The dos and don’ts when experiencing a bulging disc
Because you may not be able to avoid the causes of a bulging disc, the following dos can help lower your chances of developing one. If you already have a bulging disc, these types can expedite your recovery.
- Exercises to increase range of motion of the spine
- Exercises to strengthen the spinal flexors and extensors
- Gentle stretches for the spinal extensors
- Practice proper sitting and standing posture
- Practice proper lifting techniques by reducing stress or strain on the lumbar spine
- It is recommended that exercises combining flexion (bending) and rotation or exerting a downward, twisting pressure on the spine are avoided
- Refrain from any type of exercise that causes pain from the back to extremities of the body
Helpful hints to avoid damaging a disc at work
If your job involves heavy lifting or any increased pressure on the spine, over time your spine may become more susceptible to a bulging disc. There are some small measure you can use at your workspace to ease the tension on your spine:
- Have an ergonomically designed workstation
- Practice good posture to ensure joints are supported against the forces of gravity, ensuring muscles are under minimal tension
- When sitting, it is important that hips are positioned slightly higher than the knees to take pressure off the lower back
- Ensure the lumbar (lower) area is supported — stress on the lumbar discs can lead to bulging or slipped discs — a small pillow or ergonomic chair cushion will give support where needed
- If possible, use a headset with your phone — the phone/neck cradle is the most common faulty posture and increases muscle tension throughout the neck — keep your head in a neutral position as often as possible
- Do not twist your back to reach for something — position, wherever possible, equipment in front of you i.e., fax, keyboard, printer, telephone, stationary supplies, etc.

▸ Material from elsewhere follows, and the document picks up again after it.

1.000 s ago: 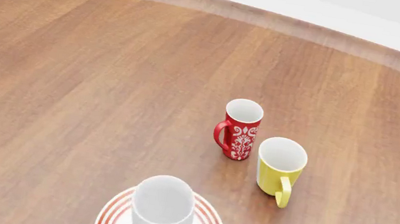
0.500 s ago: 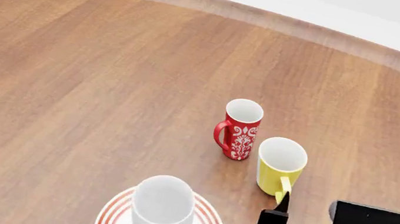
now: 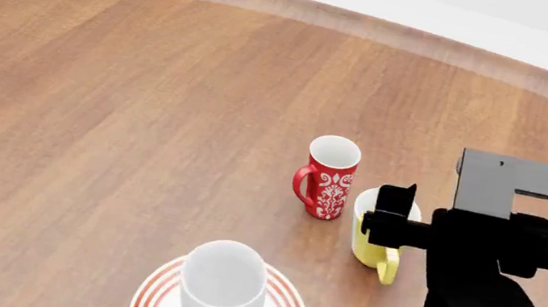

- Use your feet to rotate your body if you sit in a chair that swivels
- Do not sit for a prolonged period of time — stand up approximately every 30 minutes to get the blood flowing through your body
- Stretch or take a short walk around the office to relieve tension and reduce stress
To learn more about what may be causing your bulging disc and ways to prevent it from getting worse, speak to your physician about developing a personalized treatment plan.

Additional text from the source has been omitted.